So how did Simon’s call for peace fare in Jerusalem? The peace with Egypt still holds, but Simon’s “Heite in Jerusalem” came in 18th and joint last with Belgium and Micha Marah’s infamous “Hey Nana,” which Marah despised as she preferred another song from the Belgian pre-selection and refused to make a studio version. But songs calling for peace were not totally shoved aside: Instead, another peace song prevailed on the night. Gali Atari & Milk and Honey’s “Hallelujah” delivered Israel their second win in a row with a unique performance and a catchy refrain in “Hallelujah.”
Despite the last place finish, the Wolfs’ careers continued their ascendancy and they got themselves Knee-Deep in the Hoopla when they moved to the United States. Peter Wolf wrote the music, produced, and played keyboards on legendary firecracker Grace Slick’s fourth and final solo album “Software.” After doing work on Slick and Jefferson Starship’s final album, he also co-wrote Starship’s smash hit “We Built This City” with Bernie Taupin, which hit Number 1 in the United States but is these days routinely on several publications’ “Worst of…” lists, for Slick’s mistaking “mambo” for “mamba”, her odd pronunciation of “corporation games,” the corny traffic report customized for each U.S. city depending where it was played on the radio, and for the all-round overproduced slickness of it.
However, this was not Wolf’s only Number 1 with Starship, and he got Simon involved in the writing process for the second of Starship’s three Billboard Hot 100 Number 1 singles: “Sara.” (A side note: Starship’s third Billboard Number 1 also has a Eurovision connection, which will be covered shortly.)

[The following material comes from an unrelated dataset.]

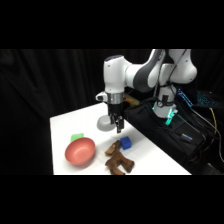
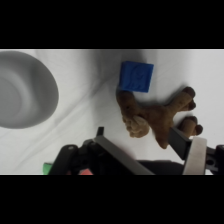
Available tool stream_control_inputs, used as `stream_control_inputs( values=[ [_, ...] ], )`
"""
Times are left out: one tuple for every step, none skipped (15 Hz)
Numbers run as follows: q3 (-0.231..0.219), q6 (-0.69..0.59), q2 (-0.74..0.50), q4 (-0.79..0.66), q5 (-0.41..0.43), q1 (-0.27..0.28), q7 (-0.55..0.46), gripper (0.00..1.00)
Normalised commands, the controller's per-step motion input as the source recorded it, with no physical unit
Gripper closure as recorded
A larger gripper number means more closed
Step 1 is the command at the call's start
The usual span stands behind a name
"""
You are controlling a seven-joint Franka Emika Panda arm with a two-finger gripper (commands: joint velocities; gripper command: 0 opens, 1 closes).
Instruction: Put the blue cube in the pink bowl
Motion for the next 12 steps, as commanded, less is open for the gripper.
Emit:
stream_control_inputs(
  values=[
    [0.011,0.34,0.1,-0.09,0.005,0.072,0.23,0.0],
    [0.006,0.32,0.1,-0.1,-0.021,0.079,0.24,0.0],
    [-0.003,0.31,0.1,-0.09,-0.056,0.088,0.25,0.0],
    [-0.012,0.28,0.1,-0.08,-0.072,0.091,0.25,0.0],
    [-0.016,0.26,0.1,-0.07,-0.074,0.092,0.24,0.0],
    [-0.033,0.26,0.1,-0.07,-0.102,0.1,0.27,0.0],
    [-0.046,0.24,0.09,-0.07,-0.118,0.105,0.27,0.0],
    [-0.053,0.23,0.08,-0.07,-0.119,0.108,0.26,0.0],
    [-0.062,0.23,0.08,-0.07,-0.129,0.113,0.24,0.0],
    [-0.069,0.21,0.08,-0.07,-0.123,0.116,0.23,0.0],
    [-0.079,0.2,0.07,-0.08,-0.131,0.122,0.23,0.0],
    [-0.093,0.21,0.06,-0.08,-0.143,0.13,0.24,0.0]
  ],
)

A somber ballad, with lyrics by Simon and music by Wolf, it told of a relationship on its last legs between two very different yet passionate people. “I’ll never find another girl like you, for happy endings it takes two, we’re fire and ice, the dream won’t come true” sang Starship’s other vocalist, Mickey Thomas. It was also a sign of the Wolfs’ marriage in trouble, as they divorced shortly afterwards.
The other Billboard charting singles to Wolf’s credit from this era are Patti Labelle’s Number 1 “On My Own,” Wang Chung’s Number 2 “Everybody Have Fun Tonight,” and Laura Branigan’s self-titled sixth album (more on her Eurovision connection other than Wolf at a later date). For his work in music, he was awarded the Austrian Cross of Honor for Science and Art in 2002 by the Austrian government. Other joint works by Wolf and Simon include work with The Pointer Sisters, Nik Kershaw, Chicago, and Lou Gramm.
The Wolfs, while still married, also released two albums of their own work under the name Wolf & Wolf, 1982’s “Culture Shocked” and 1984’s “Wolf & Wolf.”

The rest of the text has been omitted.